▶ WORK REQUEST:
Repeat, exactly as written, the line containing "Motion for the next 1" and each line after it through the end of the data.

▶ SUPPLIED RECORDS:
--*--
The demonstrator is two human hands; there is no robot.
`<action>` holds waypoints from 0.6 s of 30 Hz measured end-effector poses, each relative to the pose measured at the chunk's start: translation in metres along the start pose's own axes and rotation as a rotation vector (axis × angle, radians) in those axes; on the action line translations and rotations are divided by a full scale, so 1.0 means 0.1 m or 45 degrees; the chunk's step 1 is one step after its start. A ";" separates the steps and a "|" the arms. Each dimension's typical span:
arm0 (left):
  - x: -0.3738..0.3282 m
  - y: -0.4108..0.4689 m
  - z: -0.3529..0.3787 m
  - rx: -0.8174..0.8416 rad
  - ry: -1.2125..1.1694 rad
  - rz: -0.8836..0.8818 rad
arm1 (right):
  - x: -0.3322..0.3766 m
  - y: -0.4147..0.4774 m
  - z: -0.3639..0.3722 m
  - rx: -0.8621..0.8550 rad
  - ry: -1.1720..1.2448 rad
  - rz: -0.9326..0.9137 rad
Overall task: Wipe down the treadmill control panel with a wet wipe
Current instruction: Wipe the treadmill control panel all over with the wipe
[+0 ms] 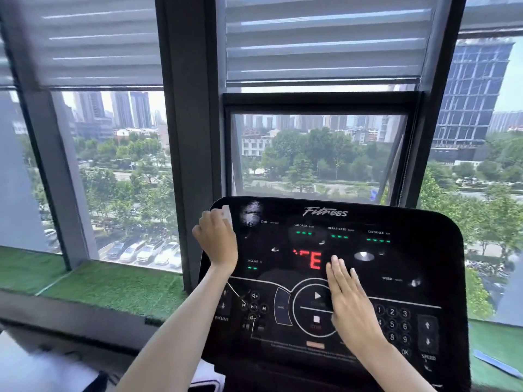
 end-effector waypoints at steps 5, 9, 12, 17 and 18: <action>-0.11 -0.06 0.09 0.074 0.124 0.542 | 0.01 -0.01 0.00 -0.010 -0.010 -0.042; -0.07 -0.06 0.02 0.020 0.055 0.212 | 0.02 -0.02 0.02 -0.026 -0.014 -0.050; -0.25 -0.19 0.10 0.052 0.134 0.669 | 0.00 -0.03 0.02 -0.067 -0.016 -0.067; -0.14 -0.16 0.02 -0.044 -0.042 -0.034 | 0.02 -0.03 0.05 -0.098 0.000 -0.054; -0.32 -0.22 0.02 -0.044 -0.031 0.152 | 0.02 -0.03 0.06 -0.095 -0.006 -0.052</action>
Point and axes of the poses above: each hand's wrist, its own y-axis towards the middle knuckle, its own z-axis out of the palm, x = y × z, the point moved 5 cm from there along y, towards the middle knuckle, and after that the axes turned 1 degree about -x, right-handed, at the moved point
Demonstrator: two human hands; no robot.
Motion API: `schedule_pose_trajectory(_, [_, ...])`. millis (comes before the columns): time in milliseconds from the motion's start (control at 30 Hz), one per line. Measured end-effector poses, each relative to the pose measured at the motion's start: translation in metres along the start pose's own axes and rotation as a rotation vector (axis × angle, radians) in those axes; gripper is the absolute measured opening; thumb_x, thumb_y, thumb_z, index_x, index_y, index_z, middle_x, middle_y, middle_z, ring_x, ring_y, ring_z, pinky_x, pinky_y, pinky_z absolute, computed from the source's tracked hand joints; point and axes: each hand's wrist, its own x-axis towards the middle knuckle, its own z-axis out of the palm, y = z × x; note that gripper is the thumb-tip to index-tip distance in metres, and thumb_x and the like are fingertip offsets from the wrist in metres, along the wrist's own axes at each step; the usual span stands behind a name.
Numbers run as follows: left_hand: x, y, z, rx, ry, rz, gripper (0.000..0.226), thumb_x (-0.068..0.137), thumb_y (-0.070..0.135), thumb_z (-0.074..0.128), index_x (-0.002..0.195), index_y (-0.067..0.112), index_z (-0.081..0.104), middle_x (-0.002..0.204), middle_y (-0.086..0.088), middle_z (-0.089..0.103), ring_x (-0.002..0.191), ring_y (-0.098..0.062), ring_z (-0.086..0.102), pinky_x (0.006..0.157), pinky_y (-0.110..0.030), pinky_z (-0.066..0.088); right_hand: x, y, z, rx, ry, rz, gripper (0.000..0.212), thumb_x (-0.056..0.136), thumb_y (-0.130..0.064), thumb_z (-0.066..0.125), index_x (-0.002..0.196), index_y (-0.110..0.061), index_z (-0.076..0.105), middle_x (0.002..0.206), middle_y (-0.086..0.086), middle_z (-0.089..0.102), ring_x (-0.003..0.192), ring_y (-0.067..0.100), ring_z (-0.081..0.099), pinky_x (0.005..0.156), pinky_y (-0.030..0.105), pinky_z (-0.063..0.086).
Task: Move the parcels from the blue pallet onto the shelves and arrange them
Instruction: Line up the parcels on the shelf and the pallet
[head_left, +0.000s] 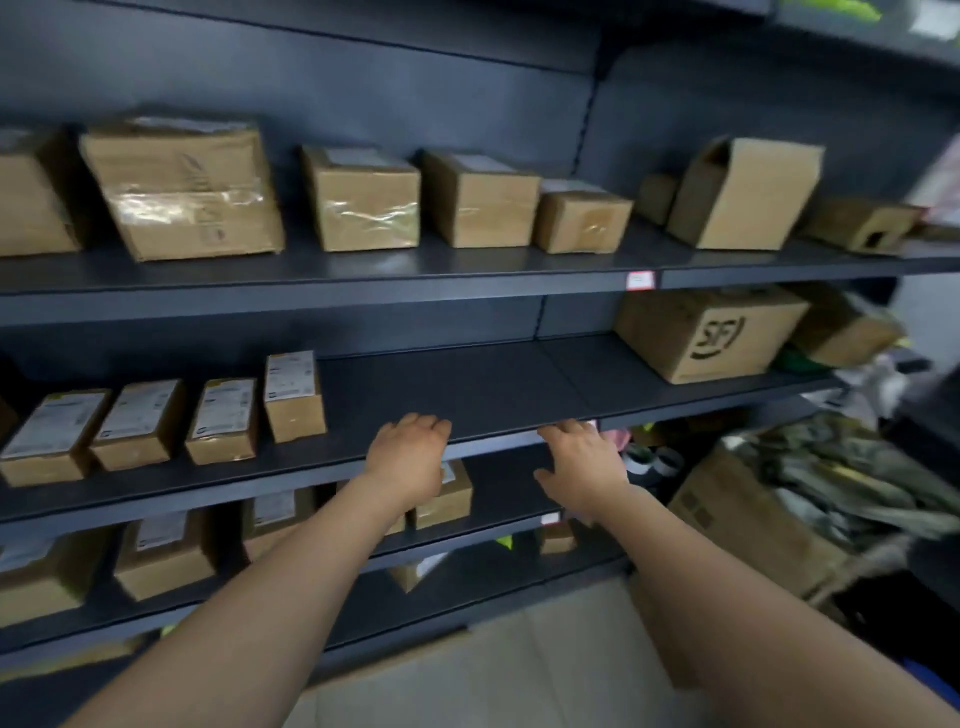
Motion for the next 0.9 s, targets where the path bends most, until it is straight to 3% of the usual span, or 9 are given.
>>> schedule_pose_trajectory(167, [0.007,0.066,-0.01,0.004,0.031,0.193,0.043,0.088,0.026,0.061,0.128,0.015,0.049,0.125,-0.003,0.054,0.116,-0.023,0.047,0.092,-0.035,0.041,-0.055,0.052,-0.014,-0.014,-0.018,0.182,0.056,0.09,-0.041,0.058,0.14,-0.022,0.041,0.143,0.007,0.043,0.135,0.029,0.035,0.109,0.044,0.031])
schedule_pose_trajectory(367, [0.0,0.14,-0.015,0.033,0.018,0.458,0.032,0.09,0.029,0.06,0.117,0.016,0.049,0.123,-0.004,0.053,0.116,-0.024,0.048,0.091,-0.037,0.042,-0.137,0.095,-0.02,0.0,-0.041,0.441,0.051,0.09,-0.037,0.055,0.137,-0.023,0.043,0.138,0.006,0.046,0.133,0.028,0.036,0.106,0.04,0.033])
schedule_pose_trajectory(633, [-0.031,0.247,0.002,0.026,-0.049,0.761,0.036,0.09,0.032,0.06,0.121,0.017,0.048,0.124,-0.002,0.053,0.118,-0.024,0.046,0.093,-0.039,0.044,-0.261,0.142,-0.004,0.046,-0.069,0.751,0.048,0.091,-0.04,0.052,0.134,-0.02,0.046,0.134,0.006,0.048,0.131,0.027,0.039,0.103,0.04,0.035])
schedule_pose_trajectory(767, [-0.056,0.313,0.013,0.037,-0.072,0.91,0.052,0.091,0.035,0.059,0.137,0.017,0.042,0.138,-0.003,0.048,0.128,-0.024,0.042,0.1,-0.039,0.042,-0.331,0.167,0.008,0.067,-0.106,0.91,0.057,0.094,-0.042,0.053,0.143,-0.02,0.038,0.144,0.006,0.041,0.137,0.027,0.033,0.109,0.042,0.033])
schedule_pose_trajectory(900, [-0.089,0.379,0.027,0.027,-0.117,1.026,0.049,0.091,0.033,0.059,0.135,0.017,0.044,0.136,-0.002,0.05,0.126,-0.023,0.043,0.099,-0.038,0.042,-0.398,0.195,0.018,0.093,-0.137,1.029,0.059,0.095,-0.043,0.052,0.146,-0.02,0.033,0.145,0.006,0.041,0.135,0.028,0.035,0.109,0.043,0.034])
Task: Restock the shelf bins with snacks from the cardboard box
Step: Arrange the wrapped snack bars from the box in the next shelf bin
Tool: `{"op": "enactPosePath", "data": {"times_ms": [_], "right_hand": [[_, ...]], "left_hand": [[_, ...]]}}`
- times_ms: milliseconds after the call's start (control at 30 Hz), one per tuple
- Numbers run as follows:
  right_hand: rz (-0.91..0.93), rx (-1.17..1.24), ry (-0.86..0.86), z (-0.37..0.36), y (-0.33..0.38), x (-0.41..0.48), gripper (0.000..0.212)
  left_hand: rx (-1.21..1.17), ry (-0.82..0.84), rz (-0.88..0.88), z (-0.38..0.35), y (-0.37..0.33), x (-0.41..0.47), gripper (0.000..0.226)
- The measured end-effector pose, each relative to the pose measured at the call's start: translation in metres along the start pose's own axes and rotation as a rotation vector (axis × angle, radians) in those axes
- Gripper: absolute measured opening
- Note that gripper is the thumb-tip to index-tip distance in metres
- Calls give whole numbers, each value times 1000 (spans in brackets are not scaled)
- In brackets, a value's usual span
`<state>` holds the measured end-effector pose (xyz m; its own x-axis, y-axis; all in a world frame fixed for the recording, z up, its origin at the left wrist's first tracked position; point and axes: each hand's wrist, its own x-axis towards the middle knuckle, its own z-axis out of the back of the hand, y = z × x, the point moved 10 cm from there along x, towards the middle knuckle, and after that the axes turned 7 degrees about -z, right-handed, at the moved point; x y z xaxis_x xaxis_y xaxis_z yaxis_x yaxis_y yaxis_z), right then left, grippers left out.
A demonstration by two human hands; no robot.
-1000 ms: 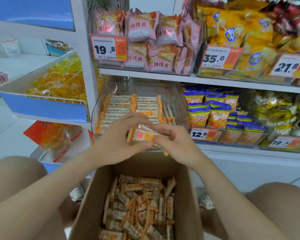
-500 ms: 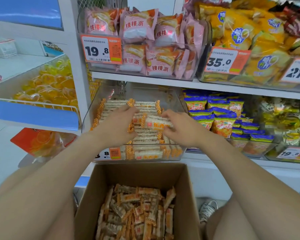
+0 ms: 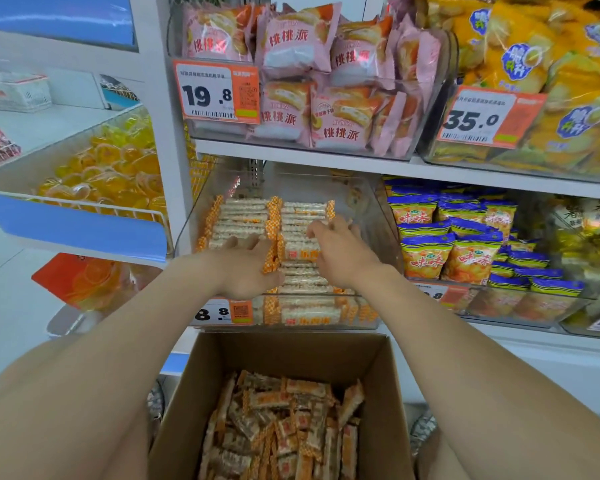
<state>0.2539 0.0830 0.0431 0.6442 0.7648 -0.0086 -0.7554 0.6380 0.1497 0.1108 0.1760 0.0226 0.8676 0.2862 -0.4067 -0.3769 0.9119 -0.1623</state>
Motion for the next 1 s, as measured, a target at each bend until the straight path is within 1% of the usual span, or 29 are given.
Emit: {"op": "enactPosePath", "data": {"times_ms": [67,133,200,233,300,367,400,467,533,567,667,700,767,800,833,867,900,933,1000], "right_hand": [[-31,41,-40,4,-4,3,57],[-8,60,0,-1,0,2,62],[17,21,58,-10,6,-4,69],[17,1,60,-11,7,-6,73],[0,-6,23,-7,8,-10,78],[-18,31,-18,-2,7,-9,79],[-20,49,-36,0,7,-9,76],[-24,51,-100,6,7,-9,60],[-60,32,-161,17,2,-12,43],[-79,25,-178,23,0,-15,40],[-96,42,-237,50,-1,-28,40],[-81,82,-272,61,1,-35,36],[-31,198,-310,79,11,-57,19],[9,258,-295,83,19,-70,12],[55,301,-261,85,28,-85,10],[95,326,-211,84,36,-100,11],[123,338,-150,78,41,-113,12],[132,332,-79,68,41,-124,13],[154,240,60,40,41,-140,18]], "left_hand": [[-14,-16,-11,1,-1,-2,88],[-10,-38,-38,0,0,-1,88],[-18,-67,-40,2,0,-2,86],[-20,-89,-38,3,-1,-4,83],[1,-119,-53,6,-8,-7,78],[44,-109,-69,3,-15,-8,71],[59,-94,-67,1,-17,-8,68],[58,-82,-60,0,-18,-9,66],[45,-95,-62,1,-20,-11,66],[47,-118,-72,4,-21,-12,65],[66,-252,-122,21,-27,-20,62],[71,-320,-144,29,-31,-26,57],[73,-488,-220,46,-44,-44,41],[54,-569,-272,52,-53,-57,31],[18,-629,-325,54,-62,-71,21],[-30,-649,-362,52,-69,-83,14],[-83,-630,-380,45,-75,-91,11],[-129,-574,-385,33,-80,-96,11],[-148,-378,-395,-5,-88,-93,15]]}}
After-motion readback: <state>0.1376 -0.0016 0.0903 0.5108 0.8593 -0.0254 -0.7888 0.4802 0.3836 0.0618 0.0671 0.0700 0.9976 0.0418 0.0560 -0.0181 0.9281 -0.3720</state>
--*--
▶ RESPONSE:
Motion for the next 1 s, as measured, a target at each bend until the straight path is within 1% of the usual span, or 29 are given.
Emit: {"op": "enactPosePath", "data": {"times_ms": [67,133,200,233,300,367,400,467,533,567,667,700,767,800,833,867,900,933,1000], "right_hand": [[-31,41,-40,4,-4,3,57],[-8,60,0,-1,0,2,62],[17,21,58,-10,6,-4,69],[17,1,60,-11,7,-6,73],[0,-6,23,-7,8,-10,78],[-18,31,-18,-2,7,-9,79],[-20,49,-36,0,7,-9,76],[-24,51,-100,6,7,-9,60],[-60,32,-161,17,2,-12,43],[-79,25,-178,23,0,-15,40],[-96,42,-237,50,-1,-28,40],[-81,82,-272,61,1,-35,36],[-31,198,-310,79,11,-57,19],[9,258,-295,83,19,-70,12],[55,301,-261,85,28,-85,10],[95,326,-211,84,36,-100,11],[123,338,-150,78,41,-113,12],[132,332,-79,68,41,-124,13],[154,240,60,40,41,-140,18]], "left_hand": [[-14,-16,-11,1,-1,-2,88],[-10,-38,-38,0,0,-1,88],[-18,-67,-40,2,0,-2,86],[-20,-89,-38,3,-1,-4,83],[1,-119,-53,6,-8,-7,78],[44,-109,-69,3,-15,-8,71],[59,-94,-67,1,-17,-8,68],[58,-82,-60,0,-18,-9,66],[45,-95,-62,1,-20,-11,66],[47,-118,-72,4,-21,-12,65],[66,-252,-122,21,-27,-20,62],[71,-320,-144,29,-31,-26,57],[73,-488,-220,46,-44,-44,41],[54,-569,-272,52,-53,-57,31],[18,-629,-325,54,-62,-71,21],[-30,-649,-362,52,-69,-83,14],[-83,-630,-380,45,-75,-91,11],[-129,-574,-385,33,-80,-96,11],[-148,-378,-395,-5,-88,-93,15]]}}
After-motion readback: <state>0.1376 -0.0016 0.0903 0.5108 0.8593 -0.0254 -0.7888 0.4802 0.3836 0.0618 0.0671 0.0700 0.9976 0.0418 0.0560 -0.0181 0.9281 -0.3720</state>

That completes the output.